Les Etats-Unis en sont le territoire le plus propice et c’est un jeu dont ils excellent, je parle bien sûr des actions en justice. Nous vous en parlons en régulièrement, en filtrant bien sûr, et cette nouvelle n’est pas vraiment la meilleure pour Android. En effet, Microsoft a émis une injonction non immédiate contre Motorola Mobility, pour une violation d’utilisation de neuf brevets (des fonctions de l’agenda, du client e-mail, etc.).

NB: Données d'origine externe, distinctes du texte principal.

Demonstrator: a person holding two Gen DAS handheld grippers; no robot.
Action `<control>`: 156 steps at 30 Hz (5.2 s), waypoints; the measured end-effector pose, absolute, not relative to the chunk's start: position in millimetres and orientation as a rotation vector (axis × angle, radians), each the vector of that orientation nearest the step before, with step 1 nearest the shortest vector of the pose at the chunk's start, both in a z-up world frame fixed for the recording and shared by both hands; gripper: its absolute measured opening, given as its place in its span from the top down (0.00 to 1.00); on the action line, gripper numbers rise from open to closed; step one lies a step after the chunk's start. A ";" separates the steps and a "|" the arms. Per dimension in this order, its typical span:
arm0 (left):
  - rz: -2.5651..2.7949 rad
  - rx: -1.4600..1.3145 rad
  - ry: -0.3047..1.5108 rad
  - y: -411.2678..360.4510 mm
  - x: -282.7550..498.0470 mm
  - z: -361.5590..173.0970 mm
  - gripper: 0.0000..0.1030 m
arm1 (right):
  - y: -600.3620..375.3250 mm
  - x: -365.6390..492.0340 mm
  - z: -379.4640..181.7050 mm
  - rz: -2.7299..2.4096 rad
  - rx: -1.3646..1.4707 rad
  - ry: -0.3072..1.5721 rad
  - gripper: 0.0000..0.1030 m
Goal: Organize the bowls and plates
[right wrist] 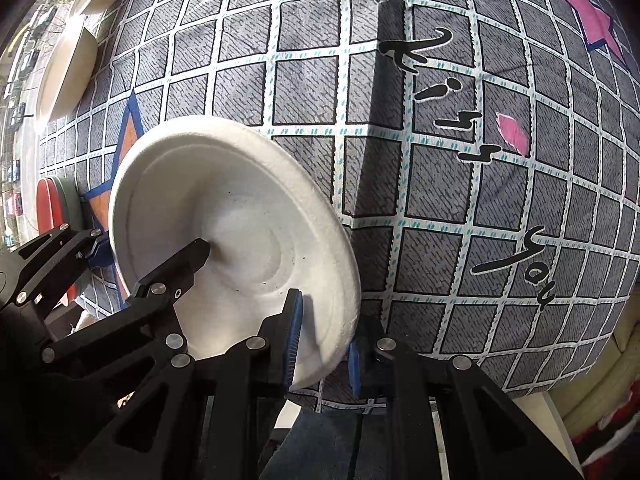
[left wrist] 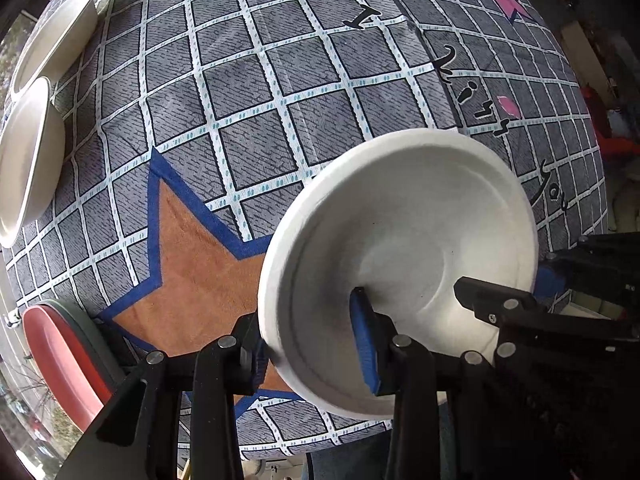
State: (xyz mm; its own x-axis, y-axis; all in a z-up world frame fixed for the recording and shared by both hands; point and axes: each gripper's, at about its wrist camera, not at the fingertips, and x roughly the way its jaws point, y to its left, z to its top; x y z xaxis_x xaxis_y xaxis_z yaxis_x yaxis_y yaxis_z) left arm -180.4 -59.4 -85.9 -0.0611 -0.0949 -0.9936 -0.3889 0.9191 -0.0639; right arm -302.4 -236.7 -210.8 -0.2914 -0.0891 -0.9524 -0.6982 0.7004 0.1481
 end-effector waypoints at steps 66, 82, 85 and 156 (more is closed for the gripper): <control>0.627 -0.610 1.454 157.6 -111.6 -62.2 0.73 | 26.1 -340.4 -250.9 0.863 -0.621 1.695 0.77; 0.610 -0.554 1.504 143.1 -27.0 -74.3 0.65 | 0.1 -297.1 -282.9 0.837 -0.486 1.779 0.77; 0.610 -0.556 1.501 126.8 -32.6 -71.3 0.65 | -5.1 -301.4 -276.0 0.842 -0.500 1.753 0.77; 0.448 -0.505 1.548 -47.4 -88.1 -45.9 0.23 | -189.8 -337.6 -219.3 0.530 -0.365 1.768 0.28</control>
State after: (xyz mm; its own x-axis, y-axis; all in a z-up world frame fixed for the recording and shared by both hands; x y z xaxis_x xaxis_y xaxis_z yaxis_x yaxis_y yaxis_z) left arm -88.1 -47.4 -45.9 -0.0179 -0.0433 -0.9989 -0.5697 0.8214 -0.0254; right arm -337.6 -189.8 -219.3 -0.2569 0.0303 -0.9660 -0.5063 0.8472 0.1612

La conséquence est assez lourde pour Motorola Mobility. L’International Trade Commission (ITC) vient de juger coupable (pdf), aux États-Unis, Motorola d’avoir violé un brevet relatif à la technologie de synchronisation ActiveSync exploitée dans huit terminaux Android.

Le constructeur pourrait donc se voir bloquer la vente de terminaux (smartphones et tablettes) aux Etats-Unis. Motorola Mobility, désormais filiale de Google, a donc deux options pour débloquer la situation : signer un accord de licence (et donc payer des royalties – comme beaucoup de constructeurs tels que Acer, Samsung, etc.) ou retirer les fonctions liées aux brevets (Comme HTC face à Apple). Motorola Mobility peut également faire appel, mais en attendant la vente continuera d’être bloquée jusqu’au prochain jugement.

Microsoft avait entamé cette procédure car Motorola refusait, bien avant le rachat par Google, de payer les royalties. L’affaire remonte à près de deux ans, le 1er octobre 2010, Microsoft avait déposé plainte contre Motorola auprès de l’ITC. C’était également une façon de forcer Motorola à s’intéresser à Windows Phone… Maintenant que Motorola Mobility appartient à Google, la donne a changé.